Two of my primary use cases:
1. Outlines and related resources (for books, courses, etc.)
Before Curio, I used Notion for tracking commitments because I suck at following through. A concise visual outline and my (lack of) progress can go a long way at pushing me to finish on time. For example, here’s a pretend page for the book Thinking, Fast and Slow:
What makes Curio great for this?
- Low friction to create nested checklists (⇥ to indent, ⇧⇥ to outdent; auto-numbering, e.g.
c. in the screenshot)
- Option to reflect progress changes to and from children (e.g. in the screenshot, Part III. Overconfidence is automatically set to ⅔ done)
- Automatically get favicon and title from web links (e.g. in the screenshot, the two podcast episodes under Resources)
- Option to set due date for tasks and sync to Apple Reminders (I chose not to use it)
Why not use Notion for this?
- Cannot make nested checklists, the hierarchy that makes the most sense for outlines to me
- More friction to set up relational databases and roll up the progress (I used to do it)
- I also tried ClickUp some time ago. All things considered, web apps are overkill in some aspects and subpar in others, for my use case. (1) Web-based UI and/or apps vs. Curio’s native app, (2) Data privacy concerns vs. Curio’s local projects, and (3) Website uptime concerns vs. Curio’s always accessible local approach.
Why not use a task manager for this?
- YMMV, but my brain dislike thinking of books as “Projects” in the GTD sense. I do not want to clutter my task manager with stuff like “Finish Chapter 1 of book…” and “Finish Week 1 of course…” because they are not well-defined enough to be a GTD task for me.
2. Random ideas
Before Curio, I used a flagged draft in Drafts to capture random ideas that occur to me. It soon grew out of hand because I never review those ideas and only keep adding.

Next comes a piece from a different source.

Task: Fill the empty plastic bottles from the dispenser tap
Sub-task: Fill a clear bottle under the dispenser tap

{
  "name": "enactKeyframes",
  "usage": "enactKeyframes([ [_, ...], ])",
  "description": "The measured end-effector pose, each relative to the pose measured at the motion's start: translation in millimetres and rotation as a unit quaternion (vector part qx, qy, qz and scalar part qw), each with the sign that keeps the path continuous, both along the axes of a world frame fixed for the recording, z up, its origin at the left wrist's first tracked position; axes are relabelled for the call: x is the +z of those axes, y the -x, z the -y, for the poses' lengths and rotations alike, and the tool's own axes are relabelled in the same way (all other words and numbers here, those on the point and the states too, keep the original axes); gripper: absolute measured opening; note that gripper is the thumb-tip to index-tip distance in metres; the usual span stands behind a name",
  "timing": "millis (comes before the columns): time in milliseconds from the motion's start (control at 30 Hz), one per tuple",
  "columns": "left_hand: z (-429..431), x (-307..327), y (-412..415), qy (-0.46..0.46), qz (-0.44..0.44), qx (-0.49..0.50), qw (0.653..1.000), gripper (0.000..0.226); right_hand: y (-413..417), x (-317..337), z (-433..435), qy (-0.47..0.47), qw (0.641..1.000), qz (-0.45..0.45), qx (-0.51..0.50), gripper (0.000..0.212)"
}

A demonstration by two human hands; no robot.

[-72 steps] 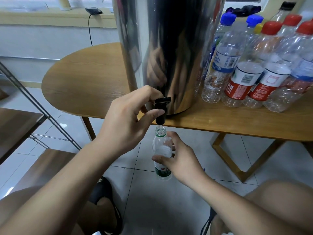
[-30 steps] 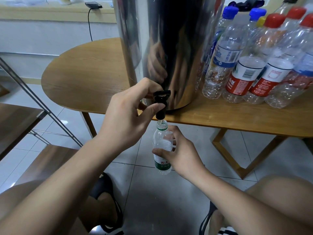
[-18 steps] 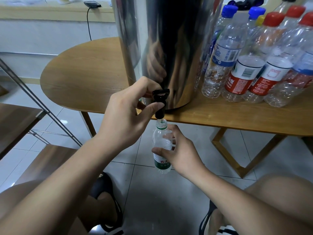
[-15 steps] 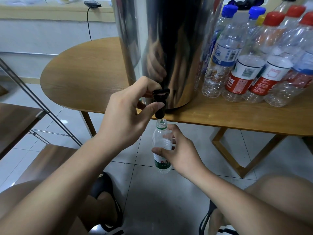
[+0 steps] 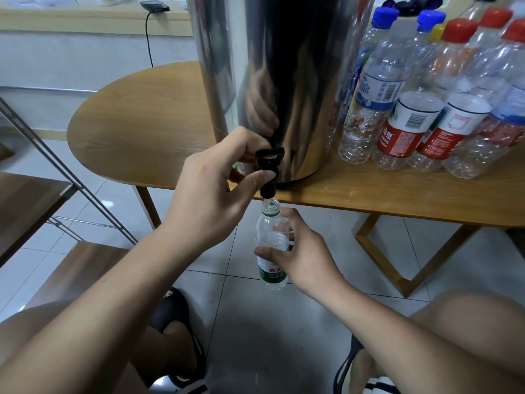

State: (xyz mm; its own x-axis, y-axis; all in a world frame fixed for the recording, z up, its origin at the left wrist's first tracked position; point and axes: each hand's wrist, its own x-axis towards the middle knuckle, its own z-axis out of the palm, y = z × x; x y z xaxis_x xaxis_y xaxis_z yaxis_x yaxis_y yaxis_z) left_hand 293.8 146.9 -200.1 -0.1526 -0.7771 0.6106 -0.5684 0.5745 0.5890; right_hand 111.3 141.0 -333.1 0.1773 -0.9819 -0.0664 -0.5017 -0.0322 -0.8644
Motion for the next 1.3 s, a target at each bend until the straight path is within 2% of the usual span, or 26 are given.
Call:
enactKeyframes([
  [233, 0.7, -2.7, -1.6, -0.005, 0.001, 0.001, 1.000, 0.020, -1.2, -1.8, 1.6, -0.001, 1.000, -0.002, -0.003, 0.076],
  [1300, 2.7, -4.7, -2.4, -0.014, -0.007, 0.000, 1.000, 0.019, -5.4, -3.5, -1.5, 0.019, 1.000, -0.005, 0.006, 0.074],
])
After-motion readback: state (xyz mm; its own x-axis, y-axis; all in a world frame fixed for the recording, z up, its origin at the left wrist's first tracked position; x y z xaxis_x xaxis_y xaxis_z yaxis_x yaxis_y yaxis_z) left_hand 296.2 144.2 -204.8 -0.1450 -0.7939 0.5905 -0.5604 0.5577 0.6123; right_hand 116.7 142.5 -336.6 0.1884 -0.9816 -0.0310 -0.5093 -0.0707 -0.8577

Now, I still capture ideas in Drafts, but instead of piling up in Drafts, they are quickly filed into Curio and connected to related ideas:
What makes Curio great for this?
- Ideas can be freely placed on a 2D plane, offering a bird’s-eye view of all the ideas and connections. It’s like Obsidian’s graph view, but you can see the entire content of every note.
What makes Drafts not great for this?
- Drafts, or frankly any “traditional” text editor for that matter, presents text in a 1D list, making it (1) harder to view the whole picture, (2) harder to re-arrange ideas on the fly, and (3) hard to impossible to make connections between ideas.
Why not use Obsidian for this?
- For my use case, the dynamically generated graph view is a con. Curio’s static graph is consistent each time I open it, and notes stay where they are after re-arrangement.